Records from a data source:
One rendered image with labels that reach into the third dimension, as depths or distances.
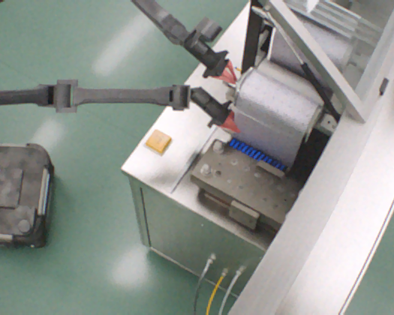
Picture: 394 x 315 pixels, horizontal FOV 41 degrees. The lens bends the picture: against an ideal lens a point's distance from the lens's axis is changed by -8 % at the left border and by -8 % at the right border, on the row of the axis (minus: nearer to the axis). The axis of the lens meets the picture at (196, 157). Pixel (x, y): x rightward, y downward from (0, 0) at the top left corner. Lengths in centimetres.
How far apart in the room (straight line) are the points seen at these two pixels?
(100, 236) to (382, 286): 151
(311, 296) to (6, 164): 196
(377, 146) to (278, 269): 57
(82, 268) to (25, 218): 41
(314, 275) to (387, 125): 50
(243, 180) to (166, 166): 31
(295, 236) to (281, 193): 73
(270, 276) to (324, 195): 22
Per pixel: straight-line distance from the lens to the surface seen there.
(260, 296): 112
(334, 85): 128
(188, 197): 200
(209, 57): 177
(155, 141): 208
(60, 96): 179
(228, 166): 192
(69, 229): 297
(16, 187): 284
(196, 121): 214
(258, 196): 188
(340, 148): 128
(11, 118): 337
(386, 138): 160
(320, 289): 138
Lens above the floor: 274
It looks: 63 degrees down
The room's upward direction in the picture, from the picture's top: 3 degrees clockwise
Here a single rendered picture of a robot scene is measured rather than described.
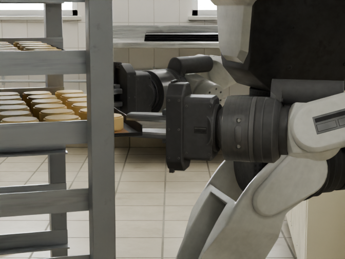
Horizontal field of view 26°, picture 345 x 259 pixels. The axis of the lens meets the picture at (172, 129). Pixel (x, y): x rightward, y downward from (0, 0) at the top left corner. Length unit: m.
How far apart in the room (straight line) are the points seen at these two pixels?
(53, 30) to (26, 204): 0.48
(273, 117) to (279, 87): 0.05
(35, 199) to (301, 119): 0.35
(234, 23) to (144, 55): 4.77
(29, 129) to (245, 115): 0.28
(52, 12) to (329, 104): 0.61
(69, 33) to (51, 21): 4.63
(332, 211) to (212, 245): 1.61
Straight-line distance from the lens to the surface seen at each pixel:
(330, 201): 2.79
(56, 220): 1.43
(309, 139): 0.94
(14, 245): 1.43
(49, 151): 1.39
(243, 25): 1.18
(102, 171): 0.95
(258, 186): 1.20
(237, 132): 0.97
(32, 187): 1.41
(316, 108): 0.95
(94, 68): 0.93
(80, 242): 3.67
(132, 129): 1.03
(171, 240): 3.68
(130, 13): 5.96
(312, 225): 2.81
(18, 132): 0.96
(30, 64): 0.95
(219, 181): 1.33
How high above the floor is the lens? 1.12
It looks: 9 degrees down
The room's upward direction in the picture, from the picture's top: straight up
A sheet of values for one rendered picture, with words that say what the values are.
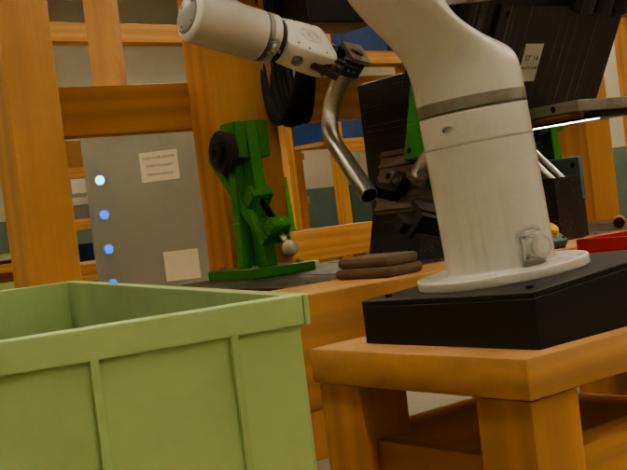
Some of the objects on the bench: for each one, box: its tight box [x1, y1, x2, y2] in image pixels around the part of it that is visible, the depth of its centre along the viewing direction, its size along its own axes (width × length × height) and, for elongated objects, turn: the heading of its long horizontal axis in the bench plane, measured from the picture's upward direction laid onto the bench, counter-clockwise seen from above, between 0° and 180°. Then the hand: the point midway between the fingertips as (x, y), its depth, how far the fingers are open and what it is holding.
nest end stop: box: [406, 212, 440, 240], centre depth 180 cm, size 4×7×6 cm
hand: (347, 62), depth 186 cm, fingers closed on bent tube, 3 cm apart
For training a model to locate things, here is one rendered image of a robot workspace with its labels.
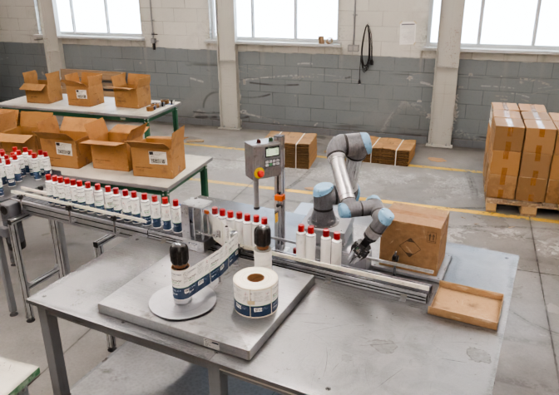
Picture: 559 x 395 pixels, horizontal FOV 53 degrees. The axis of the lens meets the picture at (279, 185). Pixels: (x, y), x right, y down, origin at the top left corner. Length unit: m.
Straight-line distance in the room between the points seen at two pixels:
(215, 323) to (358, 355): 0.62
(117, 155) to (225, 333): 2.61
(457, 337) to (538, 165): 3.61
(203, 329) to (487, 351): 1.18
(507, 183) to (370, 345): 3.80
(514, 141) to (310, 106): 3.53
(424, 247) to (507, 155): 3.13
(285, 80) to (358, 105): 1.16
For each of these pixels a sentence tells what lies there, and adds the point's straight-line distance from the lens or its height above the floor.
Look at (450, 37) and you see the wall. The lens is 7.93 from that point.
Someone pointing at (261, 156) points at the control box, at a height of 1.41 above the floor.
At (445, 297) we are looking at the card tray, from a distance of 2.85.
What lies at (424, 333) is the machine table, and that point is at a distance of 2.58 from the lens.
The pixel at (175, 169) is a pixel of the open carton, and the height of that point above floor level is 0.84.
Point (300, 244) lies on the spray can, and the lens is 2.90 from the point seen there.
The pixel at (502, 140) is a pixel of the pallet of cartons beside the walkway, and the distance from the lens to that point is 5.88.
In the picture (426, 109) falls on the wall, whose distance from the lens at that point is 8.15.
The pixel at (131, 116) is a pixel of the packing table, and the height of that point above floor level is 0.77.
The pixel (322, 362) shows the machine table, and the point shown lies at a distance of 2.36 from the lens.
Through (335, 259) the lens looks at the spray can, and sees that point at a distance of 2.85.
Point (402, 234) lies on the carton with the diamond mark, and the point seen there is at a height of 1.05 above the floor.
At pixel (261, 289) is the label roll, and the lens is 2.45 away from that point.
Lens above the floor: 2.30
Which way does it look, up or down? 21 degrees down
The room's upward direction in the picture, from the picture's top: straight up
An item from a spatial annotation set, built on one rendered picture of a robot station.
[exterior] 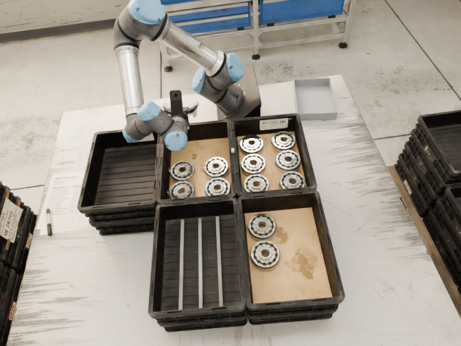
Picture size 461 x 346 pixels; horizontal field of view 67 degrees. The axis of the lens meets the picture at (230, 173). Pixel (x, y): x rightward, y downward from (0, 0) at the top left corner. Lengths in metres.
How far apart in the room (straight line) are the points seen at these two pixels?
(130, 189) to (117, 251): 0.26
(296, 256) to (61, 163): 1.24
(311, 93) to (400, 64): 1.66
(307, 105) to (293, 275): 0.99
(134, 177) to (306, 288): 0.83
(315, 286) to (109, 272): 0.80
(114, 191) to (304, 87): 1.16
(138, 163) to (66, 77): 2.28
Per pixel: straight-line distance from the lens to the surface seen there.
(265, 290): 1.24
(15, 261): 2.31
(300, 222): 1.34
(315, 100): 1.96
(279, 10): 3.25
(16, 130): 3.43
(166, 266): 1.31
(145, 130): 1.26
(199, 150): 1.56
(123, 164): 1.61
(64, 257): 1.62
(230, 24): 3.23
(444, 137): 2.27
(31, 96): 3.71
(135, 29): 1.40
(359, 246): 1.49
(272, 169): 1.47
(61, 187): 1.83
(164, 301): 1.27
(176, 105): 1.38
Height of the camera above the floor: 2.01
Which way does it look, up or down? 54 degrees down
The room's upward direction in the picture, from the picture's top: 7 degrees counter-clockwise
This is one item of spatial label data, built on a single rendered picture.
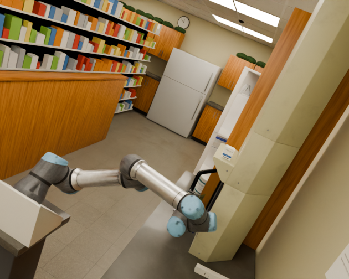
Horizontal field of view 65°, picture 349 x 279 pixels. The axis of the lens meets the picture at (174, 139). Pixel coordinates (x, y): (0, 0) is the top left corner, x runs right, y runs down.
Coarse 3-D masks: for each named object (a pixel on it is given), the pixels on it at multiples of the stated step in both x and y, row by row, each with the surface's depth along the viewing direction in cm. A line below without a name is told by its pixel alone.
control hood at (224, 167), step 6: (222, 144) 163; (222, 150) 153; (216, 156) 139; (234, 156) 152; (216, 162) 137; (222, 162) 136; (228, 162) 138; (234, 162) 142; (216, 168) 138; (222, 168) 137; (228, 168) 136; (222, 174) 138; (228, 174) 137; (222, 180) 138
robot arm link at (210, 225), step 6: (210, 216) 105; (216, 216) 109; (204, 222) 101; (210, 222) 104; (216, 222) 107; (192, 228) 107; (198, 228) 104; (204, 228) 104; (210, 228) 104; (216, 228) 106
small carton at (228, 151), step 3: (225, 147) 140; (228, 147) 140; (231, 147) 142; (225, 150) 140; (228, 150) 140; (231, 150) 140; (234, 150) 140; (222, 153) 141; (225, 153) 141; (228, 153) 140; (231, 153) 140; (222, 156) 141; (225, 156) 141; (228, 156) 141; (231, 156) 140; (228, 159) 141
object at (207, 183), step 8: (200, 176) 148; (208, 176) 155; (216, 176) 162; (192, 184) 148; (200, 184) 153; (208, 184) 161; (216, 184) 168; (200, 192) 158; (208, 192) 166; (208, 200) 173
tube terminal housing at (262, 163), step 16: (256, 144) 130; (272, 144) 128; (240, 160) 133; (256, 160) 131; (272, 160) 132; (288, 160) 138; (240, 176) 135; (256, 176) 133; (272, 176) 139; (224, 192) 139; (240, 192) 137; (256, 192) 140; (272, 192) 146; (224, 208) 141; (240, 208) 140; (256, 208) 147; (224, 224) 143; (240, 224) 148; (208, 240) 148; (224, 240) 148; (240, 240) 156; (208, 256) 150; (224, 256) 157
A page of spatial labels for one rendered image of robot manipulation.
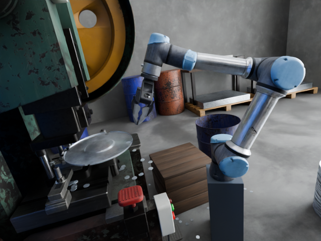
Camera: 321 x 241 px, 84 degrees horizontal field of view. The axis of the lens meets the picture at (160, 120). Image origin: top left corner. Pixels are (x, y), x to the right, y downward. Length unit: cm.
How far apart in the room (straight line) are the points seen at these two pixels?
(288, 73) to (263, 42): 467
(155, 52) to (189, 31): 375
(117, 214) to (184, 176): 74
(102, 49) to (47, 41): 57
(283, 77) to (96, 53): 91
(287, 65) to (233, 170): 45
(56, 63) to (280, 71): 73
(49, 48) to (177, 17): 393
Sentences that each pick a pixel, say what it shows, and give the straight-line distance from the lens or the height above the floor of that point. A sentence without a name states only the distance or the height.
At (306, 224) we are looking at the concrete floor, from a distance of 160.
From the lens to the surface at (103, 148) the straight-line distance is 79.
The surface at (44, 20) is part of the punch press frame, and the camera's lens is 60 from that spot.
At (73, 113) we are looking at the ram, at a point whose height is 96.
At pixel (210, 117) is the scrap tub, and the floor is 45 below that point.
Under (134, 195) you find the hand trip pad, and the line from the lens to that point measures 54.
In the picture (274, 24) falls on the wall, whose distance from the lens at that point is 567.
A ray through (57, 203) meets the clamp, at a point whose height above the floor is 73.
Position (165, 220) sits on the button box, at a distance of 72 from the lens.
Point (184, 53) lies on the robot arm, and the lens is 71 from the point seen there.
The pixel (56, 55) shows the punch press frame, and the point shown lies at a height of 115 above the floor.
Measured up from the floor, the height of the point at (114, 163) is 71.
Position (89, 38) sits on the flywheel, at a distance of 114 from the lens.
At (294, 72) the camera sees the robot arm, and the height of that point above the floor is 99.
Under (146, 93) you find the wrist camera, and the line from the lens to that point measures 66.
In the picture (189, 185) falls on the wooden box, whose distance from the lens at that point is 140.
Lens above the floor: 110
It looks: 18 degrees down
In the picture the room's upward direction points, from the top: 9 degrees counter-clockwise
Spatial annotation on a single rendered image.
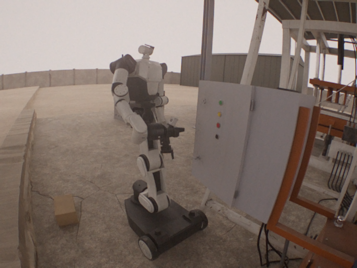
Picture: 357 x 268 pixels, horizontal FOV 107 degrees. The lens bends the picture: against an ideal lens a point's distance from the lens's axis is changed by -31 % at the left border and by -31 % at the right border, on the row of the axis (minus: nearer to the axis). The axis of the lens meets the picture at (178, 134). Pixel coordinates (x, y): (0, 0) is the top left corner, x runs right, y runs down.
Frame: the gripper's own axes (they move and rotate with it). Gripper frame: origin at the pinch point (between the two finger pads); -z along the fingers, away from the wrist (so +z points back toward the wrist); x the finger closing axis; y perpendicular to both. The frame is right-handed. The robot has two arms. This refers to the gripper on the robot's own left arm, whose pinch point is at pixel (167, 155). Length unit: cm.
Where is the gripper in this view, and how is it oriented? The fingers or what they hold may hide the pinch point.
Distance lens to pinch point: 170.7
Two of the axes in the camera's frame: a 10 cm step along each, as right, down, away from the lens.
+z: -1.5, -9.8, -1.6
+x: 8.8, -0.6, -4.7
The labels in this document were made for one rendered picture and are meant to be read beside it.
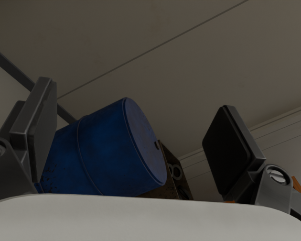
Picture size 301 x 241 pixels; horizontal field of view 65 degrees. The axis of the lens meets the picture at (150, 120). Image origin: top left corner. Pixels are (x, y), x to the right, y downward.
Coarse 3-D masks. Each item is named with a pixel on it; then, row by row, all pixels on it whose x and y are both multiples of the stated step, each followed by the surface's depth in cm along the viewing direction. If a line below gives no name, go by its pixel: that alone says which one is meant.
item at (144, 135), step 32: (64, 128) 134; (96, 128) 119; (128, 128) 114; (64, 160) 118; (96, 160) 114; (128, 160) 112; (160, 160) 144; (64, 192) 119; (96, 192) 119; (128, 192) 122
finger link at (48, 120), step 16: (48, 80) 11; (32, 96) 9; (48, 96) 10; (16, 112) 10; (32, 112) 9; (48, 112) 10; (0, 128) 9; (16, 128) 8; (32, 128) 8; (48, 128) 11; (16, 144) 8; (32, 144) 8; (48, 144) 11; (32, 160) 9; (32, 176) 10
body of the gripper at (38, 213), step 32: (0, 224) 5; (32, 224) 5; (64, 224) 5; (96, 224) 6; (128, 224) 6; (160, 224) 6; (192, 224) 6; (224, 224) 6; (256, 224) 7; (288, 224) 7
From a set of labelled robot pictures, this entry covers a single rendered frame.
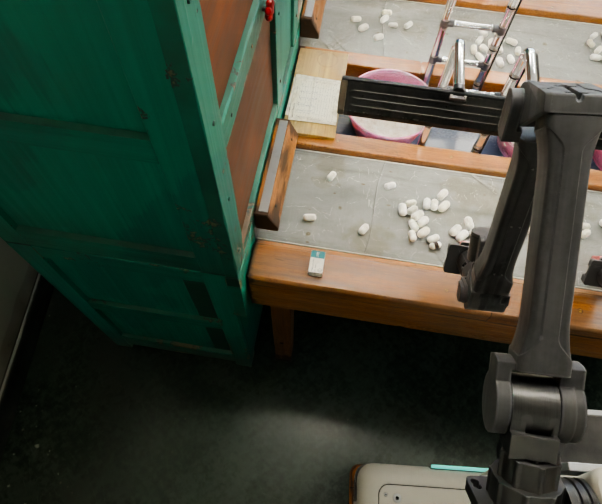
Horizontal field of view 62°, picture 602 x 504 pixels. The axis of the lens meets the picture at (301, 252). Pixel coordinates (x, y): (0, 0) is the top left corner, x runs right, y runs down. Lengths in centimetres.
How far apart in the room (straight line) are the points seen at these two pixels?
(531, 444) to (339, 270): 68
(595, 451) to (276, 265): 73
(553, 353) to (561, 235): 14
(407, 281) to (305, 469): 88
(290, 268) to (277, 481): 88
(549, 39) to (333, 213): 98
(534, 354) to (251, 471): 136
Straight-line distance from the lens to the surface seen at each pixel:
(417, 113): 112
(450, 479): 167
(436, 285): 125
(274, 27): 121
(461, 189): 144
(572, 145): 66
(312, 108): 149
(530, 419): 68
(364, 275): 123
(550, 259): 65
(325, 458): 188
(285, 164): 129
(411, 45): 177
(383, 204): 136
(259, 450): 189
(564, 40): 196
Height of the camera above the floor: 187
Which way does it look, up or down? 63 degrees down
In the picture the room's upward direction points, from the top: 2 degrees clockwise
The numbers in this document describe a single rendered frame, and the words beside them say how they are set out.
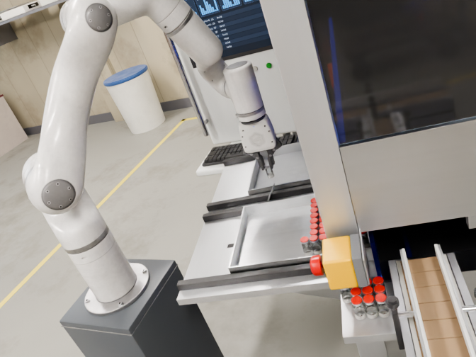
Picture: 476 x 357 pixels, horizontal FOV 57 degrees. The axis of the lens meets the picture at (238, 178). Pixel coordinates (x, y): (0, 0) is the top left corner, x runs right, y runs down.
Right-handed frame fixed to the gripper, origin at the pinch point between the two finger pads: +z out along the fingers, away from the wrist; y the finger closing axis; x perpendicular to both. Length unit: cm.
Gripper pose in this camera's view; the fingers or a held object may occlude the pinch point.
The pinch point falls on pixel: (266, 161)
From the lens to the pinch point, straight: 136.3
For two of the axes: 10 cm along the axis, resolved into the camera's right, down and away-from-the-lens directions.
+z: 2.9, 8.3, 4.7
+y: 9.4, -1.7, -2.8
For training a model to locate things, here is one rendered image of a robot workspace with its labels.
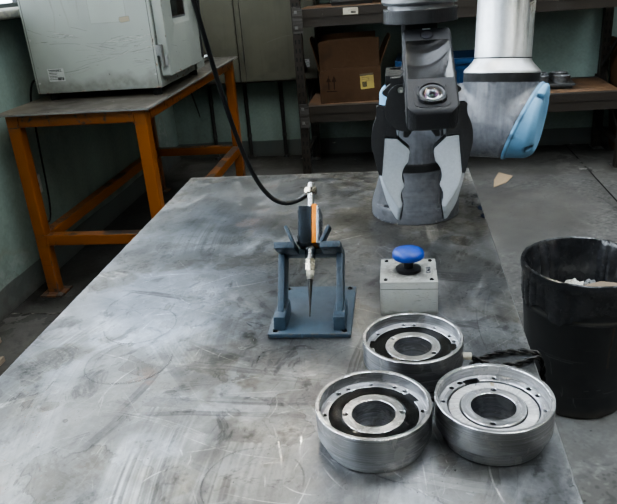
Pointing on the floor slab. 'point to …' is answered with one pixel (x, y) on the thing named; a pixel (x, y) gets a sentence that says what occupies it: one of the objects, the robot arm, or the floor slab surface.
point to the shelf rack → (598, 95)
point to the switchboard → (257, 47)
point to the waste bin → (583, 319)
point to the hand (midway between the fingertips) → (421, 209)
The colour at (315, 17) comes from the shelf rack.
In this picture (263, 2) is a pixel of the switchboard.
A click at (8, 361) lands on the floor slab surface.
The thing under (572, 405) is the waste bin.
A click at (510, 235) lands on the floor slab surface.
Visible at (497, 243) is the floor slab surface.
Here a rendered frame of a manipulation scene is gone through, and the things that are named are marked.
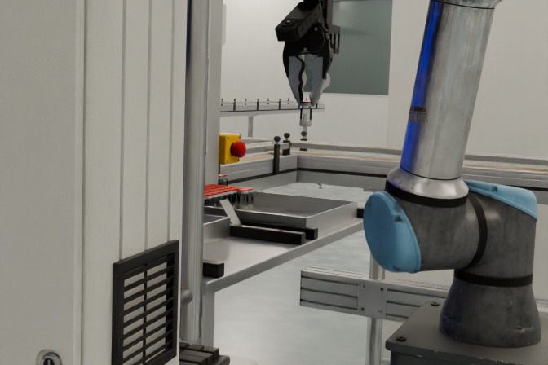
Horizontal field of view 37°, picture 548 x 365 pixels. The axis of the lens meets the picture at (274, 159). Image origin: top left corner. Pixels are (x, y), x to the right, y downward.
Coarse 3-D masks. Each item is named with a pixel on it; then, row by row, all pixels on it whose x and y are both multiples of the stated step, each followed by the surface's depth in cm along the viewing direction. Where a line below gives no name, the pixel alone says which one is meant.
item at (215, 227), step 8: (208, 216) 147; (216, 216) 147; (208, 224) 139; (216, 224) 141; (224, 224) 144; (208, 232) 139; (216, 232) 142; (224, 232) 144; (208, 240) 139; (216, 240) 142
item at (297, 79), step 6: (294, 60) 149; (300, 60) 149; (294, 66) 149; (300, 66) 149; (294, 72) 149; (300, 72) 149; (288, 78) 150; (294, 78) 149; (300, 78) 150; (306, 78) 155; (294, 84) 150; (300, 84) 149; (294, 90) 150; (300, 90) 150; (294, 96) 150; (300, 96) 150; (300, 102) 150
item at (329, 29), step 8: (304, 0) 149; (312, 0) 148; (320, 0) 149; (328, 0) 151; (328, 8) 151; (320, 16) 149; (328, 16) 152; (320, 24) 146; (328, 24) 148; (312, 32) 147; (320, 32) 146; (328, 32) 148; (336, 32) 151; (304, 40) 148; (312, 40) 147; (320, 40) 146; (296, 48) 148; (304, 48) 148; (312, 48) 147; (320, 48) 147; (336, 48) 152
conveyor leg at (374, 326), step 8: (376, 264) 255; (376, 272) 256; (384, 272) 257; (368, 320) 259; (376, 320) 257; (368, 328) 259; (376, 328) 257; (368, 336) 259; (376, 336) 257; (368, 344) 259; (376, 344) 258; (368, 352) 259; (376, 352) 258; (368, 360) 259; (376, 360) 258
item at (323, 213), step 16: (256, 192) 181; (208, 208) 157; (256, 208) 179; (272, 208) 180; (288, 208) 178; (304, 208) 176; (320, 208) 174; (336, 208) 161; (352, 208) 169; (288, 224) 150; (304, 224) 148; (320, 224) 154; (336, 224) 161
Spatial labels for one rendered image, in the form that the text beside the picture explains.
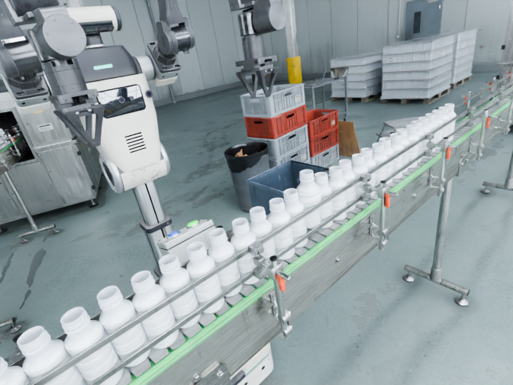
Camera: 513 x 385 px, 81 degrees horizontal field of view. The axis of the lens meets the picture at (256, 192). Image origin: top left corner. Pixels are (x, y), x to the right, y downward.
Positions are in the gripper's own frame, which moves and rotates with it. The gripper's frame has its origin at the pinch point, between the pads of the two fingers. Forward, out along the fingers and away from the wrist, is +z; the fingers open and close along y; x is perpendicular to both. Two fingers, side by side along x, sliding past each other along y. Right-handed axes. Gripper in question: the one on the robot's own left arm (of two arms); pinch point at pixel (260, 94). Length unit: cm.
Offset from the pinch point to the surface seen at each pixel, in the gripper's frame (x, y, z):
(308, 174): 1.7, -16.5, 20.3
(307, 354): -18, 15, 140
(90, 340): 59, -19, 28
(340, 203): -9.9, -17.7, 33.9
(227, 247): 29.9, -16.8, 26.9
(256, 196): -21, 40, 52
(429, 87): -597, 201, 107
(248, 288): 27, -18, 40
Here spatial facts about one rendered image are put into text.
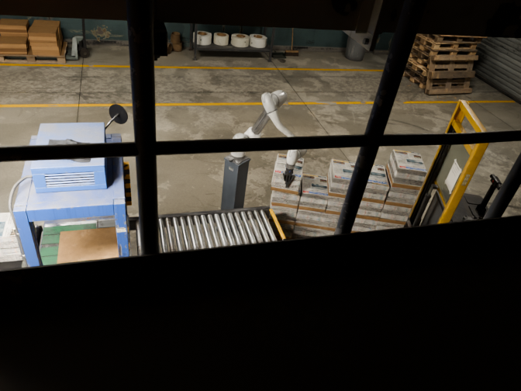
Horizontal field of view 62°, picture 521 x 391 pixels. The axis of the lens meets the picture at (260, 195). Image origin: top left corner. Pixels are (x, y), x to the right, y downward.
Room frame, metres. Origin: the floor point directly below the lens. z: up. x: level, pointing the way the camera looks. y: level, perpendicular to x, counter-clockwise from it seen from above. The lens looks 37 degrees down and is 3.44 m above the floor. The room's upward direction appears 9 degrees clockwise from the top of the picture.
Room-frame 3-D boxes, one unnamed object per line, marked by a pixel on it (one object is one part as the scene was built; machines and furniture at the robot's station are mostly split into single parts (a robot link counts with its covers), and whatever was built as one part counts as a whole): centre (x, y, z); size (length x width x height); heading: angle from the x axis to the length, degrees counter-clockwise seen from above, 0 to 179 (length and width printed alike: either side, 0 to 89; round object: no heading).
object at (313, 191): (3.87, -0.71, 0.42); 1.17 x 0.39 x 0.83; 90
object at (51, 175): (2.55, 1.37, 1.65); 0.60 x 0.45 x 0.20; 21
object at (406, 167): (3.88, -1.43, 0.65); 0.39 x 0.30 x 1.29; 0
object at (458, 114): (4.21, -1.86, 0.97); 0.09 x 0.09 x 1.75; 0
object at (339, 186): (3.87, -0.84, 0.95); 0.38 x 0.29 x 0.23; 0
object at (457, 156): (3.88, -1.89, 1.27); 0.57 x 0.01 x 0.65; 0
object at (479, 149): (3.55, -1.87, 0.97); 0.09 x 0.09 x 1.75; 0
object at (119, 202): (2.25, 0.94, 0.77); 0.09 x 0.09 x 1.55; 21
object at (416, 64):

YOUR GOAL.
Only lines with the word "punch" count here; copy every one from the records.

SOLUTION.
The surface at (44, 20) is part of the punch press frame, and the camera's lens is 60 from that spot.
The pixel (56, 55) shows the punch press frame, and the point shown lies at a height of 115 above the floor.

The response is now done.